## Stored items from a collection
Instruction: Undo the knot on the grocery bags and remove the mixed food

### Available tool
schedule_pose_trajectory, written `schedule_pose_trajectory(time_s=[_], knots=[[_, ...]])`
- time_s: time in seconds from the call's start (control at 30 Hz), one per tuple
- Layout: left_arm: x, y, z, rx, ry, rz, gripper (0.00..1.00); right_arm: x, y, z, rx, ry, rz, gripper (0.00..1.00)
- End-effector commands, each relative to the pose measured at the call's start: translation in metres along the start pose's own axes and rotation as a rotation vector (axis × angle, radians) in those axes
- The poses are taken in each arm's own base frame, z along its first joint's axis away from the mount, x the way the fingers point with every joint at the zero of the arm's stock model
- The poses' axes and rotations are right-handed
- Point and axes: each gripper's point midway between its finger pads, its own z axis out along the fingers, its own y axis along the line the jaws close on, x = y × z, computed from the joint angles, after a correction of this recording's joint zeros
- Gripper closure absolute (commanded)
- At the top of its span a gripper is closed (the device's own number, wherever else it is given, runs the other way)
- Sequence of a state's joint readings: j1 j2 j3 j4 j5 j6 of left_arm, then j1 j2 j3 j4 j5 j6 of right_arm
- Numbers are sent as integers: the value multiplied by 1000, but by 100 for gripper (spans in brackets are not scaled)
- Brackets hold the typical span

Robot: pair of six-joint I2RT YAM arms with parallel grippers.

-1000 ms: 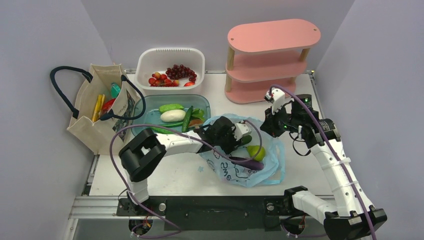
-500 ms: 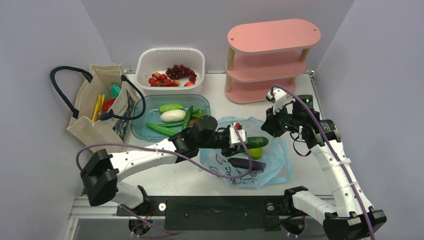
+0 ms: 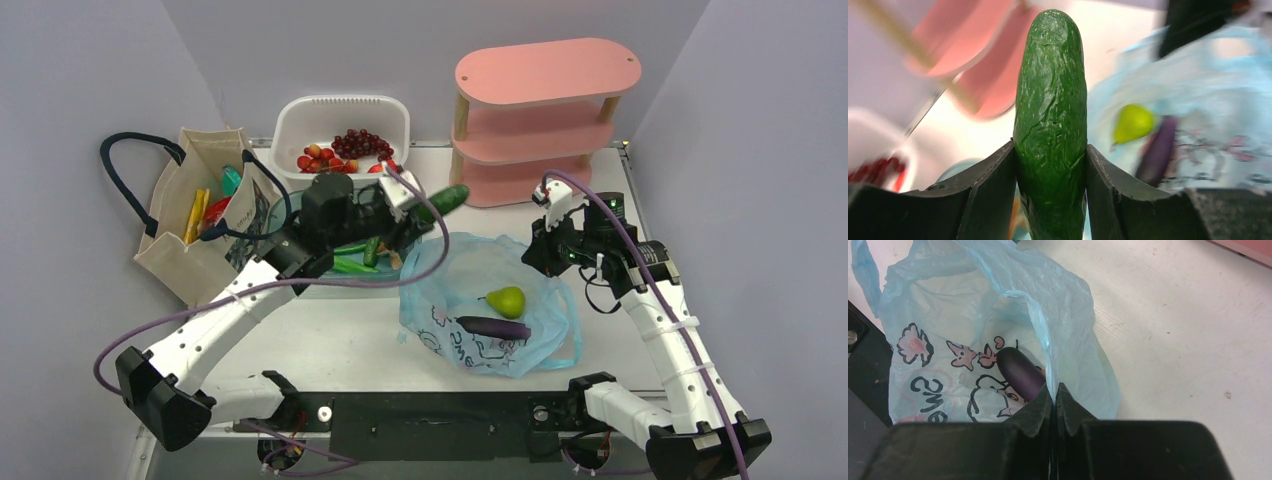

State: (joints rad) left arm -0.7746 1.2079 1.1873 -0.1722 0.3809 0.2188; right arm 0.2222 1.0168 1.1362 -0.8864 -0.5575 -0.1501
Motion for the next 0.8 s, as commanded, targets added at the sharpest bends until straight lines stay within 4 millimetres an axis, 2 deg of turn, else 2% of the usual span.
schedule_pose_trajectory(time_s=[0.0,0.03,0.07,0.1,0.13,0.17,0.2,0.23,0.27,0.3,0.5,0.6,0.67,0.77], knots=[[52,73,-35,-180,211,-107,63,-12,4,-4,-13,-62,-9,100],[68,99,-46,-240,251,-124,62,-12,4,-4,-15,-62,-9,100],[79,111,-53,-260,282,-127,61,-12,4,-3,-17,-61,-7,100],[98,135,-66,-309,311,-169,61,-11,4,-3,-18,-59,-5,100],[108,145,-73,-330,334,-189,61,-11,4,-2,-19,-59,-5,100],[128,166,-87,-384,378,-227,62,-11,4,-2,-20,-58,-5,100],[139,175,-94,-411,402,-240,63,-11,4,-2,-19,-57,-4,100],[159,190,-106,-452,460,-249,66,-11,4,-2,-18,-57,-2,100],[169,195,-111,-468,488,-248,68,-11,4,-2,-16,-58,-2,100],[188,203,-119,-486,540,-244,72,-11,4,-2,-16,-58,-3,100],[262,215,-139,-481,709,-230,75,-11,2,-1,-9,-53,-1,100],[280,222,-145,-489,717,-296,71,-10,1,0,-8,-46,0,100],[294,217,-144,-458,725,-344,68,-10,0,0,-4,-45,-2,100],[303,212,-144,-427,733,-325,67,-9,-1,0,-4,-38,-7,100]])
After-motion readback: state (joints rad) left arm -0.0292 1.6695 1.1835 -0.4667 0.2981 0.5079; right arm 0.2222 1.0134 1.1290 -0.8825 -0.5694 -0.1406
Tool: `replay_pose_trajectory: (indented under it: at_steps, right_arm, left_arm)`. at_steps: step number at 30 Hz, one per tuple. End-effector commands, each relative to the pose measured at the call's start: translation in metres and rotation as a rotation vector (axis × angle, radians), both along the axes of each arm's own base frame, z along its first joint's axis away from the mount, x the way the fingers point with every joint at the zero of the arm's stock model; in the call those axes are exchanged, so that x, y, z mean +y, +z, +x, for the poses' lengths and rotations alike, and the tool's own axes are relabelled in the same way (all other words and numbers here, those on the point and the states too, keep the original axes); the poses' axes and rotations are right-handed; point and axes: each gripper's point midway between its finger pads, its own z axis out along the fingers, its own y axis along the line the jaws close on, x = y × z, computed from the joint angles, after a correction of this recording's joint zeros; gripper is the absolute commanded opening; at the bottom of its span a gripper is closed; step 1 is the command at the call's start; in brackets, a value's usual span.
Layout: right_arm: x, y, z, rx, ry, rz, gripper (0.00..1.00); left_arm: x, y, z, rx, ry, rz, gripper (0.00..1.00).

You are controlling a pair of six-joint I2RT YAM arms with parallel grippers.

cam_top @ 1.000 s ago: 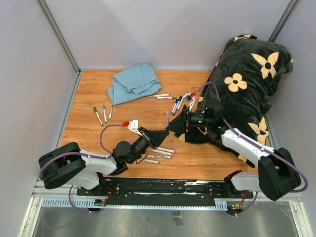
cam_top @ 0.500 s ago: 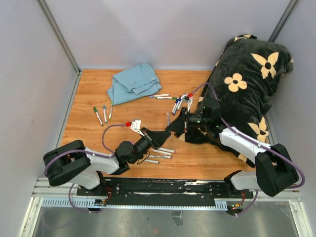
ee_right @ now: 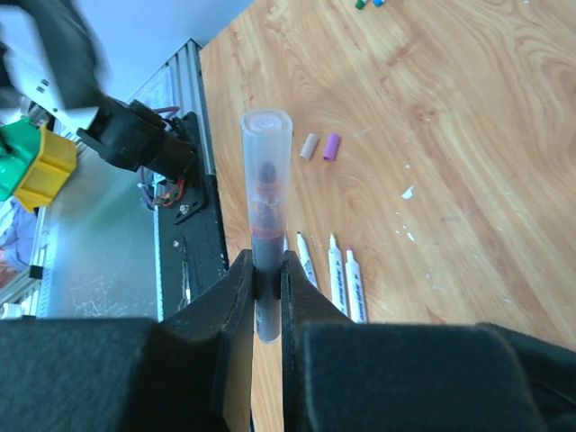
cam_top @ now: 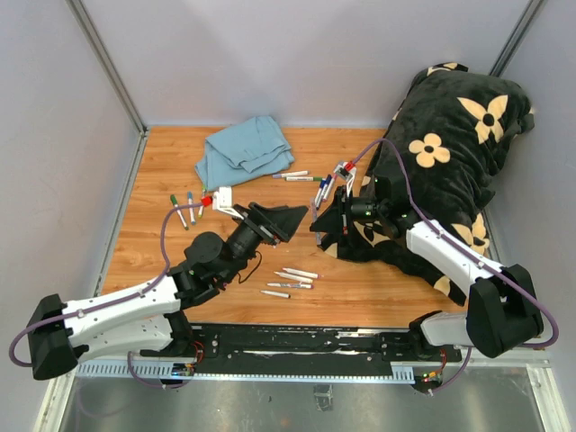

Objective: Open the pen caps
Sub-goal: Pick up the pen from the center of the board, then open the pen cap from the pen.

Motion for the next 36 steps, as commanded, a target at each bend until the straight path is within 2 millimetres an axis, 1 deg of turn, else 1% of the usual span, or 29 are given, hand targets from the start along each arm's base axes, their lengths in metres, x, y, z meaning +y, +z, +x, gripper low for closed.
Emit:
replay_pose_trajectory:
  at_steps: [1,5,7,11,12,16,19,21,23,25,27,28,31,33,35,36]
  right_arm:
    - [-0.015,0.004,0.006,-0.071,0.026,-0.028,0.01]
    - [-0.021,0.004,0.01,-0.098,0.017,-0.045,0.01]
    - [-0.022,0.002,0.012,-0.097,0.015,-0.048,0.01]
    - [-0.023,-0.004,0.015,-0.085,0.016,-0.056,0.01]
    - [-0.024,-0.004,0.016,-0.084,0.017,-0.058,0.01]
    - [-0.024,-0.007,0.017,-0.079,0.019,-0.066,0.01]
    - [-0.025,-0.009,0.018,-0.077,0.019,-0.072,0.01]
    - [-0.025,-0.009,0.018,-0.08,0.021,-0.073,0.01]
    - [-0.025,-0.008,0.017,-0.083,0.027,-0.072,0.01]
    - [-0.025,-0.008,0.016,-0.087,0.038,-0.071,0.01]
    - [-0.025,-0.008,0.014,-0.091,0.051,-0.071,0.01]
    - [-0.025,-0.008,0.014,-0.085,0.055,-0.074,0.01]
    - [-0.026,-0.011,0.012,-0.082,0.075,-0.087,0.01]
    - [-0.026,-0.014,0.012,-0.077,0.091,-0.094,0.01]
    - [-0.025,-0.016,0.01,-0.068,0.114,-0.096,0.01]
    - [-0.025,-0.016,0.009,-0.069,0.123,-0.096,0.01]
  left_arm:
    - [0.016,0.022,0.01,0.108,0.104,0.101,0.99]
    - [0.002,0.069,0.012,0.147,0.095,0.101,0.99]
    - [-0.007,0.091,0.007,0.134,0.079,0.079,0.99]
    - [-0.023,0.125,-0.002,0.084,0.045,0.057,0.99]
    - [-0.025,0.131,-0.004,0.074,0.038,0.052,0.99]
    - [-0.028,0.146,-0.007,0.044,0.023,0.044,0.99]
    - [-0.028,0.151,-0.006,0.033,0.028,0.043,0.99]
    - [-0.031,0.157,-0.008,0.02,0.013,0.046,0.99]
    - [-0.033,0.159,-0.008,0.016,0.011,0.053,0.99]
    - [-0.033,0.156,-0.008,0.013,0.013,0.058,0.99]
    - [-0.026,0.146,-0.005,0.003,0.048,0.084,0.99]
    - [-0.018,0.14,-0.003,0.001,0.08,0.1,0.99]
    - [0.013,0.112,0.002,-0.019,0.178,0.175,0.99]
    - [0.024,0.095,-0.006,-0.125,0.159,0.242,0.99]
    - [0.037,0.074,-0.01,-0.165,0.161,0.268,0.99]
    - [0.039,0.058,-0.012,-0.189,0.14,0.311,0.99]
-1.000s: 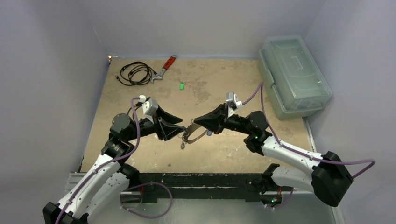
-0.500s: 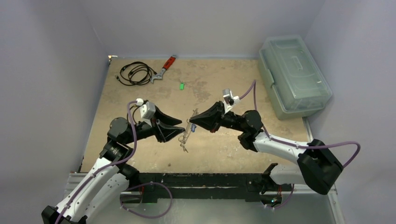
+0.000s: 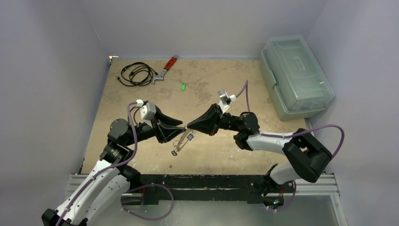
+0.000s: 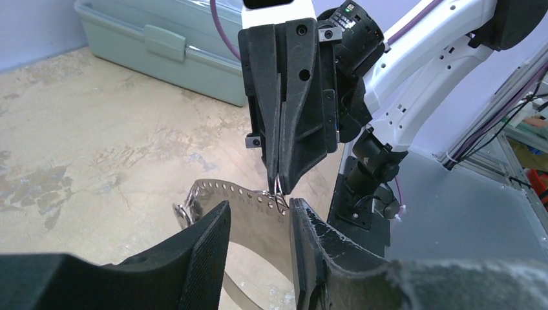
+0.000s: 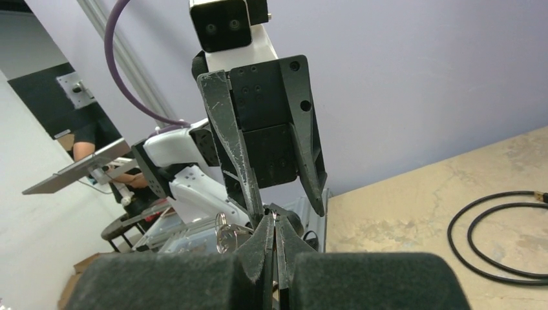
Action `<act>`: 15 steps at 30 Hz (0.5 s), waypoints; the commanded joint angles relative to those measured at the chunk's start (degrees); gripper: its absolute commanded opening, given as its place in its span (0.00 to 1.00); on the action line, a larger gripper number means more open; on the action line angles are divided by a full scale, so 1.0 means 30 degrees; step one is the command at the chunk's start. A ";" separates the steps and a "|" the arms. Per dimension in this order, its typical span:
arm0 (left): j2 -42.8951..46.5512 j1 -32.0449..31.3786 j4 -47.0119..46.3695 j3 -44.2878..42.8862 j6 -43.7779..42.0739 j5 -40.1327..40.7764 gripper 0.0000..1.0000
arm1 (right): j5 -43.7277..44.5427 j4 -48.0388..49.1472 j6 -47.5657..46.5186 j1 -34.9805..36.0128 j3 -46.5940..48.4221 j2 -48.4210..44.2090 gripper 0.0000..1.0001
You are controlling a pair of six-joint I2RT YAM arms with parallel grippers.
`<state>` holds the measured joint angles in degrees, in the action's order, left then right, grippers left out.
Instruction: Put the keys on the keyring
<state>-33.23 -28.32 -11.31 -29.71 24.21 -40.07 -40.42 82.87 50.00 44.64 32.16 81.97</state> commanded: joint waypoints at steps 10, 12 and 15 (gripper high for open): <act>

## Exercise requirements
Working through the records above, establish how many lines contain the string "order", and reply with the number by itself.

## Exercise result
2